Mataku masih terus menatap laki-laki
bertubuh tegap sedikit tambun dan berkacamata yang sedang asyik memberikan
penjelasan menegenai Migrasi yang terjadi di Indonesia pada tahun 1950-an—mata
kuliah Antropologi Indonesia.
“Rei… lo ngelihatnya biasa aja kali…
jangan terlalu mantengin gitu ah… ntar ketawan aja.” Bisik Nurul sambil terus
memperhatikan tingkahku yang sepertinya sudah kelewatan dalam memperhatikan
mahluk Tuhan yang menentramkan itu.
Sumpah, sepertinya baru hari ini aku bener-bener
melihat cowok idamanku. Padahal mata kuliah ini udah sampai pertemuan yang ke
tiga kali. Kenapa aku baru sadar sekarang ya? Kemana aja kemarin-kemarin.
Mungkin karena terlalu banyak orang kali ya. Bayangin aja, satu kelas bisa
sampai 90 orang. Maklum ini kan mata kuliah kelas besar. Kebetulan di semester
tujuh ini, aku dan kedua sahabatku—anak Sastra—iseng mengambil mata kuliah
belanjaan di fakultas tetangga. Sebenarnya sih alasanku dan ketiga temanku
ngambil mata kuliah ini atas dasar pertimbangan penasaran dan ingin ngerasain
kuliah di fakultas lain. Kebetulan di kampusku memang ada kewajiban untuk
mengambil minimal 3 sks mata kuliah di fakultas lain. Kami pun bertiga memilih
kelas Antropologi Indonesia ini.
Balik lagi ke masalah cowok yang lagi
ngusik perhatianku. Kalau dipikir-pikir dan dimirip-miripin… itu cowok mirip
banget sama Denis—pemain film Jomblo—yang terkenal gokil dan lucu itu. Bedanya,
cowok yang lagi ngejelasin di depan kelas bersama kelompoknya ini serius banget
dan yang pastinya ini cowok pinter banget.

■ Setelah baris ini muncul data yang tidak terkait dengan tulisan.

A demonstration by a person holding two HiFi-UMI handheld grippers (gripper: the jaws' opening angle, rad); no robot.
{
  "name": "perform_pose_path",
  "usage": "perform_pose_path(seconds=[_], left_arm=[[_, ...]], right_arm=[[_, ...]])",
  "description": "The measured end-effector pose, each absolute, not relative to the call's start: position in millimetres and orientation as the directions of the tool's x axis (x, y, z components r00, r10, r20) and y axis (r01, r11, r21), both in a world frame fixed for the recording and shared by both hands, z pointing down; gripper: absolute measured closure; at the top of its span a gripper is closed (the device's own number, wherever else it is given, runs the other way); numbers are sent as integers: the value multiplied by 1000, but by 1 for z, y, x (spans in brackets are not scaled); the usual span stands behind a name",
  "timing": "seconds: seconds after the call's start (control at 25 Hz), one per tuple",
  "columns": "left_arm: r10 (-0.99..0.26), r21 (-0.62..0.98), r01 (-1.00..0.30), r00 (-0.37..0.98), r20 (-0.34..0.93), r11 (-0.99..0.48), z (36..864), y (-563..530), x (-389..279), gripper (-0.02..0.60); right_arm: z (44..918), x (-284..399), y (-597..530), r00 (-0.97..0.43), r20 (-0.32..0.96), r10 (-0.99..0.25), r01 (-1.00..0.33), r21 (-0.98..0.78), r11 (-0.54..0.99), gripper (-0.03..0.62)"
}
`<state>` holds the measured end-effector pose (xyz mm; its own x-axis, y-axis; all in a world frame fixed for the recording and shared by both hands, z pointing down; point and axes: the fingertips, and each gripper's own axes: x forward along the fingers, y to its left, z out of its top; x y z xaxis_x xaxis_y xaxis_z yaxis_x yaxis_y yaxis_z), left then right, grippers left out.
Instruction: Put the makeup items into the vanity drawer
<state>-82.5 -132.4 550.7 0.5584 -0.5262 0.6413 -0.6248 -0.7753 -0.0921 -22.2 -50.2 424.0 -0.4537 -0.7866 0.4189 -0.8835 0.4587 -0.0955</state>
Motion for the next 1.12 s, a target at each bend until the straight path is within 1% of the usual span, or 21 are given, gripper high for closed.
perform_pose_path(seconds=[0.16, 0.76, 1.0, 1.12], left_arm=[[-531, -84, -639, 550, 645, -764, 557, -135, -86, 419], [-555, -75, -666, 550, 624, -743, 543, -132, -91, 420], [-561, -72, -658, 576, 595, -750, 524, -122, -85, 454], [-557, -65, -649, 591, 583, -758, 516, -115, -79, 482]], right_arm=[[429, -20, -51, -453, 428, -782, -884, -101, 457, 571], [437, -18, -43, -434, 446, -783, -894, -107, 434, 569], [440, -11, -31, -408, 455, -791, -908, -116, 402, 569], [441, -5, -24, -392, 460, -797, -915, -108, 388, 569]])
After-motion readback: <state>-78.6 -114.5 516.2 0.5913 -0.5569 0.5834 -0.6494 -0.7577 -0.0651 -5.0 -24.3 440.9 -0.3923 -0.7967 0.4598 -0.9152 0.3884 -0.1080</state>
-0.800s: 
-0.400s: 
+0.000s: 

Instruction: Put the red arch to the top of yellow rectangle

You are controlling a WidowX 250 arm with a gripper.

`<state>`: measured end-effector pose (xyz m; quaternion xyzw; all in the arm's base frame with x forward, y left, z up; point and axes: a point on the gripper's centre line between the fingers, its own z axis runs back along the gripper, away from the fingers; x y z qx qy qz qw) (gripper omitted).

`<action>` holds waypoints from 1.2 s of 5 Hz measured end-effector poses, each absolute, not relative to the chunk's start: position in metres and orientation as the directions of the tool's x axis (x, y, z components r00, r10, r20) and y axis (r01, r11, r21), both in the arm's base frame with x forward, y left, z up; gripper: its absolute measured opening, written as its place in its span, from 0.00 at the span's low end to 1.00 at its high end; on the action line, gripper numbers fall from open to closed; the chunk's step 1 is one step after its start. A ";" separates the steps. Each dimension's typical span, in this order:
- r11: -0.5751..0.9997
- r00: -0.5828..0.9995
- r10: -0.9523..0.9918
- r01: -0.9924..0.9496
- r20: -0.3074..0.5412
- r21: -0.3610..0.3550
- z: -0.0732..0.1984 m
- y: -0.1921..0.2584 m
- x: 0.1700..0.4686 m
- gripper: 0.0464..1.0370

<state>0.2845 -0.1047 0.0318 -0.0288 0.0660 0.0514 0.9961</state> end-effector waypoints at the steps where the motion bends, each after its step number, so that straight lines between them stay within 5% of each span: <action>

“Rei.. Lo ngelamunin apaan sih?
Senyum-senyum sendiri kaya orang gila” Suara Dicil teman sejurusan membuyarkan
lamunan. Seketika itu juga aku membisikkan alasanya ke Dicil.
“Eh…
cowok kaya gitu udah punya cewek kali Rei…” Komentar Dicil membuatku terdiam. Kalau dipikir-pikir ada benarnya juga
sih.Mana mungkin cowok model gitu belum punya pacar.
“Rul… bener kali ya.. kata Dicil…”
“Kenapa?”
“Dia udah punya cewek kali ya?”
“Hmm… iya juga sih, pinter sih anaknya.
Tapi siapa tahu aja belom.
“Eh lo berdua berisik aja… dengerin tuh
yang lagi presentasi.” ujar Dicil mengingatkan sambil menepuk bahu kananku.
Kami berdua pun akhirnya kembali menyimpak presentasi yang disampaikan
laki-laki itu dan teman-temannya. Dan sekali lagi, aku masih saja memperhatikan cowok itu. Sumpah-sumpah, ini
mata nggak bisa nengok ke yang lain. Padahal yang presentasi sekitar 6 orang.
Tapi hanya dia aja yang bikin aku fokus. Kacau-kacau.
Tuh kan, kepintaran dia terbukti… diantara
keenam orang yang ada di depan itu, hanya dia yang bisa menjawab dan
menjelaskan secara detail mengenai pertanyaan yang diajukan tentang alasan
Migrasi di Indonesia melalui sudut pandang sosial ekonomi. Beuh…. Makin klepek-klepek aja ini hati.
“Rei… buset dah… masih ngelihatin aja.
Emang sih pinter banget… udah ntar lo ajak kenalan aja. Alesan minta softcopy bahan presentasi ini” Ujar
Dicil memberi saran pada akhirnya dan aku pun menganggukkan kepala. Ide bagus!
****
“Eh sorry, gue boleh minta softcopy slide presentasi kelompok Lo
nggak?” Ucapku sedikit ragu dan agak ketakutan—tapi rasa suka megalahkan
segalanya—kepada cowok yang dari tadi menarik perhatianku setelah mata kuliah
Antropologi Indonesia ini usai.
“Boleh… boleh, mana flashdisknya?”
Tanyanya tersenyum dan akupun buru-buru mengeluarkan usb dengan gantungan
kristal cabai kepadanya. Tidak sampai lima menit ia telah mengkopi slide
presentasi kelompoknya ke usbku.
“Makasih ya...” Ujarku sambil mentapnya.
“Iya sama-sama… eh Gue duluan ya..”
Ujarnya dan segera berlalu dari hadapanku.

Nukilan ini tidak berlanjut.